▸ What you are asked to do
The required output is the line containing "like point(78, 98)?" followed by every line after it to the end of the listing, each written out exactly.

▸ Information
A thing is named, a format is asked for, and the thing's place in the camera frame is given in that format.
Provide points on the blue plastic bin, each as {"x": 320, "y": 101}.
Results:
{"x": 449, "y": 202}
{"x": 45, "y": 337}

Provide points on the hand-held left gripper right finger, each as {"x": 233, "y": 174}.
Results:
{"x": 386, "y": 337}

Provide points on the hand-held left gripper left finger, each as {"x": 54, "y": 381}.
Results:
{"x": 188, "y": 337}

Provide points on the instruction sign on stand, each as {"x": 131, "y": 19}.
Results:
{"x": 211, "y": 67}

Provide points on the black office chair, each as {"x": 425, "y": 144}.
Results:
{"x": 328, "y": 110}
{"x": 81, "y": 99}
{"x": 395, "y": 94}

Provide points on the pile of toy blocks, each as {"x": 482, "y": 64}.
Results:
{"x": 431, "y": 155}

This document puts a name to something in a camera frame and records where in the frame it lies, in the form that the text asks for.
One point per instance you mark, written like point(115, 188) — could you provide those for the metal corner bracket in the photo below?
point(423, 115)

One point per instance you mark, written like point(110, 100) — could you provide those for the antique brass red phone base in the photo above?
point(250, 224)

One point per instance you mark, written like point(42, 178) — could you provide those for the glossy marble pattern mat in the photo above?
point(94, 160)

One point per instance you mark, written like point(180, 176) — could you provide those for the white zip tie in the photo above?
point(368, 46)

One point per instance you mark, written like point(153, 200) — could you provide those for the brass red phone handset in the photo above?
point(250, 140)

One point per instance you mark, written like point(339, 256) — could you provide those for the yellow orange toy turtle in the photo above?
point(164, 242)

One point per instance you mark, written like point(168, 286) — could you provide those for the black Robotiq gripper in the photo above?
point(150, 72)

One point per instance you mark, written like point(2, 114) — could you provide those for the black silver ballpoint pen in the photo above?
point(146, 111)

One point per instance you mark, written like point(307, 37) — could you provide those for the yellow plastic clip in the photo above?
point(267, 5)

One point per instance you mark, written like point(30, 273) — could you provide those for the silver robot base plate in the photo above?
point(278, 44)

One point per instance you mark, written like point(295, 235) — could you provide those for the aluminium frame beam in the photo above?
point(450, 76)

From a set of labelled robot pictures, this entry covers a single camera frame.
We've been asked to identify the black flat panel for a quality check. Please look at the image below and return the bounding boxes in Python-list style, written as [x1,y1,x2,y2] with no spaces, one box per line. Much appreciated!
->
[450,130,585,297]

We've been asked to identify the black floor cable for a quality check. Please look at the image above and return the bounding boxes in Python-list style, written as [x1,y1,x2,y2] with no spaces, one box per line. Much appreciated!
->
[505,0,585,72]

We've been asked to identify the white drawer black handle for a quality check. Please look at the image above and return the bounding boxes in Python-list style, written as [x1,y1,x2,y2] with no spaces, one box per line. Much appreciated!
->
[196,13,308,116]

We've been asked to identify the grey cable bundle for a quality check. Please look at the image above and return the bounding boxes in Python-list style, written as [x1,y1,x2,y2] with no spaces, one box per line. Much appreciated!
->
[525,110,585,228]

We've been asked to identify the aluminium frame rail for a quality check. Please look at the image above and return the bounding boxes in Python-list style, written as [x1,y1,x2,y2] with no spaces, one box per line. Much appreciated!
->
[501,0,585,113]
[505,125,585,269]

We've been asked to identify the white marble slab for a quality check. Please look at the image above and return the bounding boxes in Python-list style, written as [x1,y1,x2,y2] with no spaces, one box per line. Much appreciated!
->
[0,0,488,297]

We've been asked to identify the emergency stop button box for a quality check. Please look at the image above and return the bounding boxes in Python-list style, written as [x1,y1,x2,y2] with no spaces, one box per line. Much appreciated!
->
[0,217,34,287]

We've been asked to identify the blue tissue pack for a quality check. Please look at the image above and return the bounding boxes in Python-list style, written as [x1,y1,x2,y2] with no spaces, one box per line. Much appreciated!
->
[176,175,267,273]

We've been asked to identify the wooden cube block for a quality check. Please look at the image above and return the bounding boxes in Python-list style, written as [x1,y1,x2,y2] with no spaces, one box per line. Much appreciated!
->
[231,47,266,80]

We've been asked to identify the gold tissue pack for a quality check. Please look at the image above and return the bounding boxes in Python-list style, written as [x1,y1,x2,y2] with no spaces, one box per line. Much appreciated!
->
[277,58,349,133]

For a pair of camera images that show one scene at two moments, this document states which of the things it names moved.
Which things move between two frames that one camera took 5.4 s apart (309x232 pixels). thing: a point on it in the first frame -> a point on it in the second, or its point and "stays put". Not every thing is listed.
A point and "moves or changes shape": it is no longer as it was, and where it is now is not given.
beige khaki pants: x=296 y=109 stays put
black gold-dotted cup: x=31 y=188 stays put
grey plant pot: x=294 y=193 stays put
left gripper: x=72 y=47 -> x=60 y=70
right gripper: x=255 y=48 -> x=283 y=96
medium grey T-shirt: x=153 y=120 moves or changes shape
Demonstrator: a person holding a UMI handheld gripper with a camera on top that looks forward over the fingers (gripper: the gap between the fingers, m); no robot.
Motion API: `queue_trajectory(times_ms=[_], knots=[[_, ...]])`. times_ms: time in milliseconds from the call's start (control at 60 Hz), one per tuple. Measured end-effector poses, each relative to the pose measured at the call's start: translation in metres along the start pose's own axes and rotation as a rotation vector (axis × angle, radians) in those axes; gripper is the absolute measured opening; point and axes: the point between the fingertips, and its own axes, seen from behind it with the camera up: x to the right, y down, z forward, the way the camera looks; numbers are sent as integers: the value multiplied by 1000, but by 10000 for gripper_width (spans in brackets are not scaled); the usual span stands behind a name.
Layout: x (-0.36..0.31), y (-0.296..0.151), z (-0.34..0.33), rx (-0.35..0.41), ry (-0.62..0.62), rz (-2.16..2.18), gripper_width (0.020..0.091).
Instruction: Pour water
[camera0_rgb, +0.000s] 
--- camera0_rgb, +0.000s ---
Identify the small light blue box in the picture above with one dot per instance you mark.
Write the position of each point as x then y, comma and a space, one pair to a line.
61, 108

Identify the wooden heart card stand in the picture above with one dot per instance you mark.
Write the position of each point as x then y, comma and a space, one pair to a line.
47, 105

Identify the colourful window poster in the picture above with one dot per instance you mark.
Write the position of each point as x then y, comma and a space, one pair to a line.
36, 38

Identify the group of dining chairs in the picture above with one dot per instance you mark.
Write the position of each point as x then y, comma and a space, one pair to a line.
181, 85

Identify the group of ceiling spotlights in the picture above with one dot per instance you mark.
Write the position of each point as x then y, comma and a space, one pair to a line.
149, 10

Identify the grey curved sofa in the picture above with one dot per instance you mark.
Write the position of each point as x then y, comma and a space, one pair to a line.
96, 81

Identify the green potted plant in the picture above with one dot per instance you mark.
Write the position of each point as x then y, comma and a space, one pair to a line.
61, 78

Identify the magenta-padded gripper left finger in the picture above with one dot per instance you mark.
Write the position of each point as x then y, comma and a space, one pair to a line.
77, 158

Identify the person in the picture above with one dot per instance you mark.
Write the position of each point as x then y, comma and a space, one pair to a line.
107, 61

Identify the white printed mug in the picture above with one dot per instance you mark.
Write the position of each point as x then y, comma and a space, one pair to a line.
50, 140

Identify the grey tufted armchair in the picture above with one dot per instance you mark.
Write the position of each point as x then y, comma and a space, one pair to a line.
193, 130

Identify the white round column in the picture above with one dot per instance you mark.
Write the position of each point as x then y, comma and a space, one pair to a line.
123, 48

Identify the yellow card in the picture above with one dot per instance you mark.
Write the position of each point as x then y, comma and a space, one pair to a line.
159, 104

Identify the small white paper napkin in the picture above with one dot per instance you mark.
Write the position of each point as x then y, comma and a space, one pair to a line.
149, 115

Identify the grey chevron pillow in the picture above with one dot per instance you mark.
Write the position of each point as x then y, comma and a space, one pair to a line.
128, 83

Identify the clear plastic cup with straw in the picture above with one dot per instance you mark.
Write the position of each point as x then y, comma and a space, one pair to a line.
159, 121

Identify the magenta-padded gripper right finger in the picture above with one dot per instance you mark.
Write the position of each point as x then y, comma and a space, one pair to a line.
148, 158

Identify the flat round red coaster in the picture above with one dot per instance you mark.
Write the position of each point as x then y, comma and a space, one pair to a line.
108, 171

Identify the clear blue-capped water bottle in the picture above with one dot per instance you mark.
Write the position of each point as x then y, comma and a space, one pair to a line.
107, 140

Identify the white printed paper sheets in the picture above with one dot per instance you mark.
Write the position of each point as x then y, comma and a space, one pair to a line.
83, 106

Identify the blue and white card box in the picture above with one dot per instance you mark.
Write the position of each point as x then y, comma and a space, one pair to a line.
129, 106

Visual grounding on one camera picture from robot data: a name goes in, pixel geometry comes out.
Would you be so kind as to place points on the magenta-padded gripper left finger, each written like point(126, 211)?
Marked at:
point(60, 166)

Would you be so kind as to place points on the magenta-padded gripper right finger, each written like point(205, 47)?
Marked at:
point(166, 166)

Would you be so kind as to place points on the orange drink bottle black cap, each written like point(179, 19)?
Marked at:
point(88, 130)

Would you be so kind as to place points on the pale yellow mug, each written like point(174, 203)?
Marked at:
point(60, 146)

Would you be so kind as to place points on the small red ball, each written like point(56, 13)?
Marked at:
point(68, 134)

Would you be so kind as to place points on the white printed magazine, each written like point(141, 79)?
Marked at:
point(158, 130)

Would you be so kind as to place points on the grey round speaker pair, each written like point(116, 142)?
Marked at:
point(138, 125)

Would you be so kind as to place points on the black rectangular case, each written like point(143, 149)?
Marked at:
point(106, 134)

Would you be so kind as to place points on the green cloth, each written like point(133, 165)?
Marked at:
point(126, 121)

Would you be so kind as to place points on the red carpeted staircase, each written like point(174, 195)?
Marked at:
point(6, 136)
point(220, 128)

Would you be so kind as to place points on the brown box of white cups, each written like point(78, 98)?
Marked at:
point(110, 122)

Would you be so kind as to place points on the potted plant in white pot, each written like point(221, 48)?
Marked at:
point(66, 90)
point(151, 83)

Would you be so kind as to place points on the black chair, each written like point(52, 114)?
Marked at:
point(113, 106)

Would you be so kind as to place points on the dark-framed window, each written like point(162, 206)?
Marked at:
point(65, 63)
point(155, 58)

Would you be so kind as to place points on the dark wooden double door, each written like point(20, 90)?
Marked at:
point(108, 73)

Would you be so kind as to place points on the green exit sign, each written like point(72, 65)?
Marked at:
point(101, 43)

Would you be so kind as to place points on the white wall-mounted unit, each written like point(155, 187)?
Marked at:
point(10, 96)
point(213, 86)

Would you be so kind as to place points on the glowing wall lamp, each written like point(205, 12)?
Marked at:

▸ Output of the task
Would you be so kind as to place points on the brown box of white cups, each written like point(78, 98)?
Marked at:
point(110, 122)

Would you be so kind as to place points on the potted plant in white pot, each written like point(221, 48)?
Marked at:
point(66, 90)
point(151, 83)

Would you be so kind as to place points on the black chair, each written like point(52, 114)?
Marked at:
point(113, 106)

Would you be so kind as to place points on the dark-framed window, each written like point(162, 206)?
Marked at:
point(65, 63)
point(155, 58)

Would you be so kind as to place points on the dark wooden double door, each written like point(20, 90)?
Marked at:
point(108, 73)

Would you be so kind as to place points on the green exit sign, each written like point(72, 65)?
Marked at:
point(101, 43)

Would you be so kind as to place points on the white wall-mounted unit, each written like point(155, 187)?
Marked at:
point(10, 96)
point(213, 86)

Would you be so kind as to place points on the glowing wall lamp, each written like point(205, 12)?
Marked at:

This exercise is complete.